Should noobs join tournaments? Yes, says guy who spent 5 grand flying over to Japan just to drown in pools.
Despite having molded most of my brand to be about them, I wouldn't consider myself particularly good at fighting games. I'm an intermediate on the best of days, and I couldn't tell you specific counterplay for anything like Alex in Street Fighter 6 or even Jam's array of kicks in Guilty Gear Strive.
That being said, I love tournaments. Catch me joining as many brackets as I can. Heck, I spent a non-insignificant amount of money flying to Japan just to drown in pools at EVO Japan. I bring my fightstick with me on overseas trips and see if there's a local I can make time to stop at before I go home.
Within the beginner community, there's this belief that you have to be a certain level of good to join a tournament, especially offline ones. That somehow, the idea of joining a bracket for fun is somehow inherently wrong, and that you need to be capable of winning a bracket just to fill in your name on Start.GG.

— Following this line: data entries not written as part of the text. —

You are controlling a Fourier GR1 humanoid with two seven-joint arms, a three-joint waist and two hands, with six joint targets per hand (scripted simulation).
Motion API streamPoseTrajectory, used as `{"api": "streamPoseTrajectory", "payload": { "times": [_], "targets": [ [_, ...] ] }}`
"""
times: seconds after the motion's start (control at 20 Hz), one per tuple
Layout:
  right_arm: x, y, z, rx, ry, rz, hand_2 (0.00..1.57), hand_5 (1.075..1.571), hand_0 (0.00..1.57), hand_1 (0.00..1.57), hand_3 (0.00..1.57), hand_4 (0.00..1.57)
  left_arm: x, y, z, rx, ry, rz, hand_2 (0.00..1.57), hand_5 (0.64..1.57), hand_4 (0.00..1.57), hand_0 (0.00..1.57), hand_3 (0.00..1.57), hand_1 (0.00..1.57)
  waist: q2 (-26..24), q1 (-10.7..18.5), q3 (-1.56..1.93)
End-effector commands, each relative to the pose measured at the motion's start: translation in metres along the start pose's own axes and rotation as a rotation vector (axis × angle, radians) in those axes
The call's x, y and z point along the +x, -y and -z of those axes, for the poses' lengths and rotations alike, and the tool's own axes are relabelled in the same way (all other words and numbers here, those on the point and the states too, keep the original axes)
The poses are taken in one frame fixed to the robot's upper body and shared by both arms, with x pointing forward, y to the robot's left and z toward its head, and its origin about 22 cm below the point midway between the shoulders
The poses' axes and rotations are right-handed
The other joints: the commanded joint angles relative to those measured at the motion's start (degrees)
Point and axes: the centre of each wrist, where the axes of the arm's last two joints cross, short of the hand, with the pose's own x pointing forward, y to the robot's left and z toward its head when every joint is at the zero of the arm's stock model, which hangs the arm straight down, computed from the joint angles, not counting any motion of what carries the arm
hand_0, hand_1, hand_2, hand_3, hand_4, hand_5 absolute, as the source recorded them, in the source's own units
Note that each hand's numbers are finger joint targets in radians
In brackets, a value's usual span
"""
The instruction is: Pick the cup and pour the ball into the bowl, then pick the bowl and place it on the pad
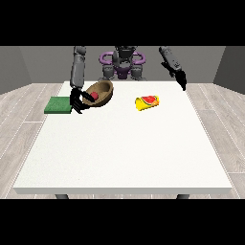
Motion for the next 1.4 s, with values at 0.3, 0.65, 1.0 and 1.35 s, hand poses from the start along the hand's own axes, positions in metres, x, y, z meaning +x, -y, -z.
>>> {"api": "streamPoseTrajectory", "payload": {
  "times": [0.3, 0.65, 1.0, 1.35],
  "targets": [
    [-0.007, 0.038, -0.003, -0.092, -0.369, -0.274, 1.57, 1.571, 1.57, 1.57, 1.57, 1.18, 0.000, 0.017, 0.009, -0.046, -0.013, -0.025, 0.00, 0.707, 0.00, 0.00, 0.00, 0.00, 0.4, 5.0, 3.82],
    [0.037, 0.060, 0.036, 0.042, -0.509, -0.433, 1.57, 1.569, 1.57, 1.57, 1.57, 1.27, -0.039, 0.013, -0.041, 0.001, -0.195, -0.053, 0.00, 0.716, 0.00, 0.00, 0.00, 0.00, -9.4, -0.5, 4.00],
    [0.113, 0.114, 0.076, 0.254, -0.425, -0.831, 1.57, 1.561, 1.57, 1.57, 1.57, 1.57, -0.061, 0.000, -0.082, 0.107, -0.384, -0.068, 0.00, 0.732, 0.00, 0.00, 0.00, 0.00, -19.0, -9.3, 4.21],
    [0.129, 0.110, 0.090, 0.200, -0.302, -0.786, 1.57, 1.534, 1.57, 1.57, 1.47, 1.57, -0.060, -0.043, -0.090, 0.228, -0.283, -0.012, 0.00, 0.718, 0.00, 0.00, 0.00, 0.00, -11.1, -12.8, 4.42]
  ]
}}
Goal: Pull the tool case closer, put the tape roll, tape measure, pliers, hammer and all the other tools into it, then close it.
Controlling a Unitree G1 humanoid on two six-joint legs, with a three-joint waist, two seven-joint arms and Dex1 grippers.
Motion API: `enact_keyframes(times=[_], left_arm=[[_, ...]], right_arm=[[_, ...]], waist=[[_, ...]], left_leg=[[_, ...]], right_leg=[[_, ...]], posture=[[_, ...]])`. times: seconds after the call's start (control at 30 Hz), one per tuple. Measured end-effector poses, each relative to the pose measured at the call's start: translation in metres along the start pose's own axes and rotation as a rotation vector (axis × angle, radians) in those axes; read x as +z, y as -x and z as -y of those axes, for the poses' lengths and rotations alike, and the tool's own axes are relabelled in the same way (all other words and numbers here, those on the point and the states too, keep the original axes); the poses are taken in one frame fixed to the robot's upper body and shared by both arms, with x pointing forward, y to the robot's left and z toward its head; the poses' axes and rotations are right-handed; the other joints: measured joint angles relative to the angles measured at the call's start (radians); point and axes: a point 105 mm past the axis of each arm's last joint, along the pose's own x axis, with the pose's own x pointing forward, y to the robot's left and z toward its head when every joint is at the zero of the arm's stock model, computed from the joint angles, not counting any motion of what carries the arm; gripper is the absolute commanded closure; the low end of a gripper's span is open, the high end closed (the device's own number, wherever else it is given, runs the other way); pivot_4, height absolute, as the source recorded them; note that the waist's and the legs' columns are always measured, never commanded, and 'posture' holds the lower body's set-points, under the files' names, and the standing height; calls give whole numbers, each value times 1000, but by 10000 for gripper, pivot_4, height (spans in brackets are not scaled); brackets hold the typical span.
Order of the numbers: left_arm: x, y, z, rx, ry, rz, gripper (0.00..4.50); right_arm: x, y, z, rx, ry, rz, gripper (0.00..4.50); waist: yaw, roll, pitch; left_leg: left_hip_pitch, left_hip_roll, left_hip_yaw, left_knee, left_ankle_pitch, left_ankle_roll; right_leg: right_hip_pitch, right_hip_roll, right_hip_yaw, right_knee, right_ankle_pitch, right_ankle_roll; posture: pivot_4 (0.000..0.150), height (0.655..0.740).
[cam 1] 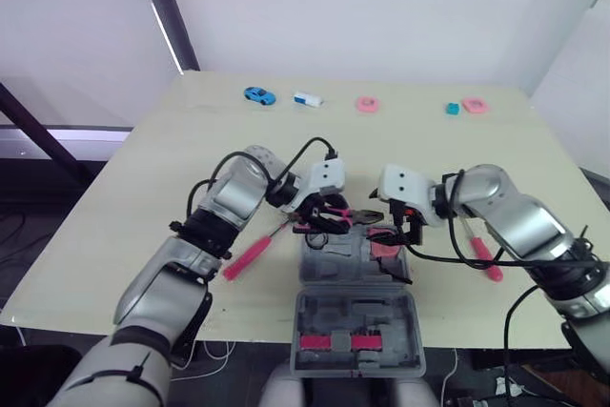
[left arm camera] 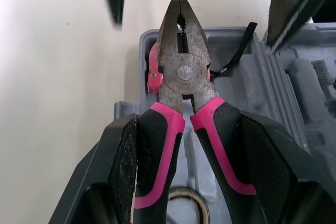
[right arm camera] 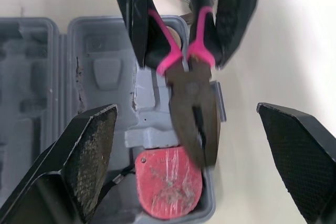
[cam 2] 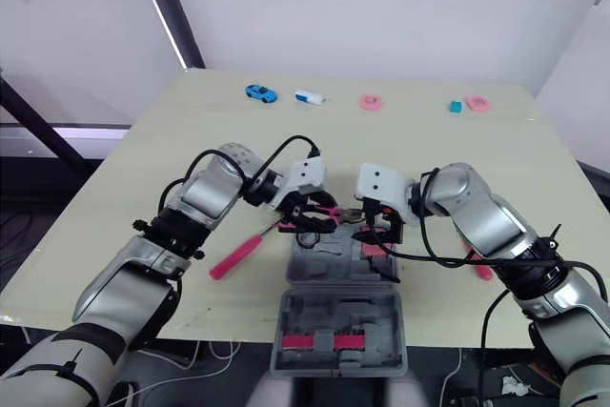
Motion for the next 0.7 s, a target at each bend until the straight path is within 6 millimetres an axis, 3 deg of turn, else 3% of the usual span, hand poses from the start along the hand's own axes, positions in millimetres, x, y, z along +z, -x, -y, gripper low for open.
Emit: enact_keyframes(times=[0.5,0.53,0.57,0.63,0.67,0.7], left_arm=[[1,-1,1,-17,-3,-6,20734],[1,-2,1,-17,-3,-4,20734],[1,-2,1,-18,-2,-3,20734],[1,-3,1,-18,1,-1,20734],[1,-4,1,-18,2,2,20734],[2,-4,1,-18,3,5,20734]], right_arm=[[2,-12,2,-3,9,-2,0],[1,-12,2,-8,15,-7,5132],[0,-12,3,-11,17,-11,5573],[0,-12,4,-16,27,-17,11649],[-1,-12,4,-18,31,-21,16746],[-1,-12,4,-18,32,-22,18077]], waist=[[-1,0,0],[-1,0,0],[-1,0,0],[-1,0,0],[-1,0,0],[-1,0,0]], left_leg=[[-1,0,0,8,0,0],[-1,0,0,8,0,0],[-1,0,0,8,0,0],[-1,0,0,9,0,0],[-1,0,0,9,0,0],[-1,0,0,9,0,0]], right_leg=[[-1,0,1,7,0,0],[-1,0,1,7,0,0],[-1,0,1,7,0,0],[-1,0,1,7,0,0],[-1,0,1,7,0,0],[-1,0,1,7,0,0]], posture=[[1500,7395],[1500,7395],[1500,7395],[1500,7395],[1500,7395],[1500,7395]])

It's one of those weird backwards boomerisms that the FGC needs to shrug off if it wants to stop losing community members to age and FFXIV raid nights. Yes, you should always give a game your 100%. But somewhere along the way "Do your best" got conflated with "If you can't get medals you shouldn't be playing". It's a mixup so nasty you'd think it was authored by Leo Whitefang- one of a community that constantly whines about "deterring newcomers" while actively deterring newcomers by trying to gatekeep community spaces.

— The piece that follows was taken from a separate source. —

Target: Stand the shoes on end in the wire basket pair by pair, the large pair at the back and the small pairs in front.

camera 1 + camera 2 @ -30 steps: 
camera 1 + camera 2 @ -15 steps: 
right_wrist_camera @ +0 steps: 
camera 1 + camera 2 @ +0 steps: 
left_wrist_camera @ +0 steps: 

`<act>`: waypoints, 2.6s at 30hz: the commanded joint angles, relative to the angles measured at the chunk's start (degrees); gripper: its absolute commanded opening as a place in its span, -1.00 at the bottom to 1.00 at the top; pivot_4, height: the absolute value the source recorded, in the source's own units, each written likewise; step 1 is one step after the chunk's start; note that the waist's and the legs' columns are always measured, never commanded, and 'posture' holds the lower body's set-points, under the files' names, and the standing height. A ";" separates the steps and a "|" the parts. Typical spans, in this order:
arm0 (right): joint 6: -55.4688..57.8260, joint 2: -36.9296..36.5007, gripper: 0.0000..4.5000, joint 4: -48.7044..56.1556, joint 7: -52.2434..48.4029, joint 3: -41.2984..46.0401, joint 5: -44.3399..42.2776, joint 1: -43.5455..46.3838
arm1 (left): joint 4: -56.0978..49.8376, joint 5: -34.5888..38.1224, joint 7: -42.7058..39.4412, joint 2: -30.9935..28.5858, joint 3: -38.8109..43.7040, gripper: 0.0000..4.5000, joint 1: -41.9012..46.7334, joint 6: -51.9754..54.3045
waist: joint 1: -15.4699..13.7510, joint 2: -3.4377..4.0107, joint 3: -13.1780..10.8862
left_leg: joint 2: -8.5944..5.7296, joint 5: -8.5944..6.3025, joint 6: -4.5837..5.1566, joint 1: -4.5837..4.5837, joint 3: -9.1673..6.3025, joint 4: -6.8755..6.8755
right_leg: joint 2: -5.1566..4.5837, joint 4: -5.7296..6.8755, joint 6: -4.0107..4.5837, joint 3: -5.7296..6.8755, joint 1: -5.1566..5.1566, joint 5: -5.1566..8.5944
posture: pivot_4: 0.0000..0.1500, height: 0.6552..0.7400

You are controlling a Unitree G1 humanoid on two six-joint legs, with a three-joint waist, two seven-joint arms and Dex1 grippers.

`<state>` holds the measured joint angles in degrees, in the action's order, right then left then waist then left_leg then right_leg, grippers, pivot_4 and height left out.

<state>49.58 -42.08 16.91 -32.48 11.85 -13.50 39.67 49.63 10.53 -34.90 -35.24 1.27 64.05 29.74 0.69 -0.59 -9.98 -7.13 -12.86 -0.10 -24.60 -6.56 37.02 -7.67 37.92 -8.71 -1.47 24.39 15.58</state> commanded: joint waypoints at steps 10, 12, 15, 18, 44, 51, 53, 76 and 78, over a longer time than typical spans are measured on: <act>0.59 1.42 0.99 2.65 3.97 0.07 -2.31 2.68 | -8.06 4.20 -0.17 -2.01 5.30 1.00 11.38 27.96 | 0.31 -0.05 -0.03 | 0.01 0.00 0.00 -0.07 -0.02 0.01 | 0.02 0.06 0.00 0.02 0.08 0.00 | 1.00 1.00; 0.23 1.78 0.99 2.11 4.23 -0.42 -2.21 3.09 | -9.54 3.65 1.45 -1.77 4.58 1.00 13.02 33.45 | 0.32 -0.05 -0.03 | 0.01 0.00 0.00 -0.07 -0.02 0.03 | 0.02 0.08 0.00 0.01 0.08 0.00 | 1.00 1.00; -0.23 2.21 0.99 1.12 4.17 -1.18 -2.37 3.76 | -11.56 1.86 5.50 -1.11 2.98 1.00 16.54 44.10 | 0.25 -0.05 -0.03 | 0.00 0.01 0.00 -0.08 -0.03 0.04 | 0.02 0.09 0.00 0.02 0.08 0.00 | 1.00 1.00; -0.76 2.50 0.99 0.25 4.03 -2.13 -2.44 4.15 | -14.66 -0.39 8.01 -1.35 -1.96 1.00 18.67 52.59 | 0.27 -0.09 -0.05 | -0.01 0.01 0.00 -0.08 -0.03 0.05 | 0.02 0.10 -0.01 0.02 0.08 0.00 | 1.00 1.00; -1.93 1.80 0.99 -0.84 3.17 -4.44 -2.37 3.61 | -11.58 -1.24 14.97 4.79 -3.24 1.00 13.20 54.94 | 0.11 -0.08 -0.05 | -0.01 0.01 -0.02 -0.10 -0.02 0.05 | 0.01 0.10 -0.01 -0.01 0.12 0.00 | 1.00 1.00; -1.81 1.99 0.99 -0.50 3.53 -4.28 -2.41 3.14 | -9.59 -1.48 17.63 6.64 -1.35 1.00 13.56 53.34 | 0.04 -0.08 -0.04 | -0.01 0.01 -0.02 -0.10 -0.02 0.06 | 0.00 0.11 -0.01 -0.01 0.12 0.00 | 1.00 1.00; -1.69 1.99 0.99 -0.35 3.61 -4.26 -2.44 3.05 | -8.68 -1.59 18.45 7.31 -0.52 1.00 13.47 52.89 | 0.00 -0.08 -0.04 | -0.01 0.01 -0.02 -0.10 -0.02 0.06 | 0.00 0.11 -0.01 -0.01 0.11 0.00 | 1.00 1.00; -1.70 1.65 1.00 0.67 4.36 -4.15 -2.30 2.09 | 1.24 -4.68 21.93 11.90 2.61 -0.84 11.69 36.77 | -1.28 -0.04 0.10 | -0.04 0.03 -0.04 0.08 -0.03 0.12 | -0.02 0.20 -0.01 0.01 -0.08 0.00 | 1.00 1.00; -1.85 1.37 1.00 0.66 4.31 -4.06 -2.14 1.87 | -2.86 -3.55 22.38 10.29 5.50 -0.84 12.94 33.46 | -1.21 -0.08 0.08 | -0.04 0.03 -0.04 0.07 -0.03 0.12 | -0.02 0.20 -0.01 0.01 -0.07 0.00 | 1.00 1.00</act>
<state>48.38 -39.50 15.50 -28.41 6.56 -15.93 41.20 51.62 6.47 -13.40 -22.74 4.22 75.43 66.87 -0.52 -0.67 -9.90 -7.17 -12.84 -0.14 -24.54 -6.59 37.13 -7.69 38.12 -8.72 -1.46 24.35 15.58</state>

Fighting Game Tournaments Are Just Another Game Mode

The way I see it, joining brackets may as well be another game mode. Sometimes you're in the mood for casual matches, sometimes you want to grind ranked, and other times you want the high that only a bracket can give.
This isn't limited to big majors like EVO, either. Joining a tournament is a totally different vibe from free play. It's like a boss rush, where you neither have control of who you fight nor can you suddenly bow out when you're tired (well, you can, but why would you?). When you're in a bracket, you have the intimacy of a casual match. If it's an offline event, you will see that person next to you parsing your gameplay, and fighting to move up in the bracket. You wanna trash talk? Sure. But you don't have the computer to hide behind.

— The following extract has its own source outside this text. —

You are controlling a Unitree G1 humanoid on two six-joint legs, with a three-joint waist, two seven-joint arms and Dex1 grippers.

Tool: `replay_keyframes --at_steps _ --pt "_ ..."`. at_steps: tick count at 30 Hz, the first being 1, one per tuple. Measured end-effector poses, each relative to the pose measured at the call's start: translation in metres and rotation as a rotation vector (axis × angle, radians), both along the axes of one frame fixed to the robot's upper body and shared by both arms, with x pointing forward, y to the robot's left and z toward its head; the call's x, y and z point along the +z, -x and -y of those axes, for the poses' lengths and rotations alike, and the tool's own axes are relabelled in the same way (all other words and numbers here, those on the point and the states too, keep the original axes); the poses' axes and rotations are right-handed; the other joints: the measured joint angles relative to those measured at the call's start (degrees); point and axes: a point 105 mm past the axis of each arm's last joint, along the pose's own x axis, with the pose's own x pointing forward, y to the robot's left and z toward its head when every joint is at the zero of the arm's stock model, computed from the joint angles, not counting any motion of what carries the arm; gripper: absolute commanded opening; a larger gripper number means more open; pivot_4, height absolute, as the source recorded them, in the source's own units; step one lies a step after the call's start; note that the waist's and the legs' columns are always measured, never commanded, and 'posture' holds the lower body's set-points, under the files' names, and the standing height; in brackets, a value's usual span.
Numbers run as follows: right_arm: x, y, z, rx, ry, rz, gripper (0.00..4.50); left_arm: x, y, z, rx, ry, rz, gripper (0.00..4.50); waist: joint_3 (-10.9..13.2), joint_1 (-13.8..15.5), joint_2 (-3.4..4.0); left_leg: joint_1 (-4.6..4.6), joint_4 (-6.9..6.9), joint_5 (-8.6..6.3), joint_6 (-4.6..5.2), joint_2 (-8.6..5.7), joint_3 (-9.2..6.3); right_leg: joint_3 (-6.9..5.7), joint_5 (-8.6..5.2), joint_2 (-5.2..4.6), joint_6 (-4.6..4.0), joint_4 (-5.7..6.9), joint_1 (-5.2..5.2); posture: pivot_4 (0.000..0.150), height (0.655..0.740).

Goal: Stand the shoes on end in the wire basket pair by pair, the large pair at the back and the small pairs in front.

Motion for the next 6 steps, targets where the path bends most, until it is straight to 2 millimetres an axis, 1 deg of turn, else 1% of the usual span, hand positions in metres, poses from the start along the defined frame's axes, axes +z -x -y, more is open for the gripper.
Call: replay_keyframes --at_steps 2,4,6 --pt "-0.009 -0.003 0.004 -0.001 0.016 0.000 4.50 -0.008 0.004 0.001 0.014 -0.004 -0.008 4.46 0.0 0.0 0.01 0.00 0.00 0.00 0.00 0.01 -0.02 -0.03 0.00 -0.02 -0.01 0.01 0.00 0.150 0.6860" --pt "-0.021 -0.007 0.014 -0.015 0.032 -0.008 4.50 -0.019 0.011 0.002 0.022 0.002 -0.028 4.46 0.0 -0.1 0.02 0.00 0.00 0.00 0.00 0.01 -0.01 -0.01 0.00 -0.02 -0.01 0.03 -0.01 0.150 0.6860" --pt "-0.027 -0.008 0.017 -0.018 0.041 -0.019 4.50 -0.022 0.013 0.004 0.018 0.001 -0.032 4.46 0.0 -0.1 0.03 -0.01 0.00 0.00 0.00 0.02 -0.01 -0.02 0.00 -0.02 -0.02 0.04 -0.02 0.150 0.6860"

Even if it's an online match, this isn't going to play out like a regular ranked climb. Tournament play is much more structured, and there's still a human element at work. Sometimes it can be as simple as pinging another player to start your match, while in others it can be in the obligatory GGs when your wake-up DP gets blocked for the third time in a row and now you're on loser's side.
"GGs, that was a tough match", you say. It doesn't matter what you screamed in the solitude of your room as you were being juggled and shimmied- when the set's over, you'd do well to act like a normal human being.
At the same time, you're also dealing with the limited sets that you'd normally encounter in ranked. No matter how much you kick and scream, unless your name is Perfect13gend, you can't ask for more matches. The buck stops with you, and for as long as you're holding that stick you will decide who goes to the next round.
"But I-"
"What was the score though".
TOs are nice people, but at no point in a tournament do they want your life story.
It's an intense situation where you have to put your best foot forward, and you can feel the feedback when you lose. You can always regain lost ranked points- but once you're out of a bracket, you're out for good. You can come back to the next tournament, sure. But there's a sense of finality when you dejectedly march up to the TO and tell them it was 0-3 (but it was close though).
Human After All

If you want the core fighting game experience, tournaments are some of the best places to get them. You can play matches anywhere, yes, but the feelings you feel when you're in a bracket- those are what makes you feel human. It's not like Ranked and Casual matches are inherently bad- but to join a tournament is to be part of a community- even if it's just for that one day.
Even if you're a beginner, I cannot recommend joining a fighting game tournament enough. You never know what can happen- even if you go 0-2, you might meet new people, or discover new elements to a game you didn't know you liked. For me, it's watching my opponent react to my plays in real time. I may have lost the set, but every time I watched my opponent sigh as he got hit by a counter-hit 6H into Elphelt's Rekka, I knew that wasn't a feeling I'd get to experience alone in my hotel room.
Is it scary? So many things in life are. And it's all the more reason you should acquire a taste for chlorine and jump into pools anyways, drowning be damned.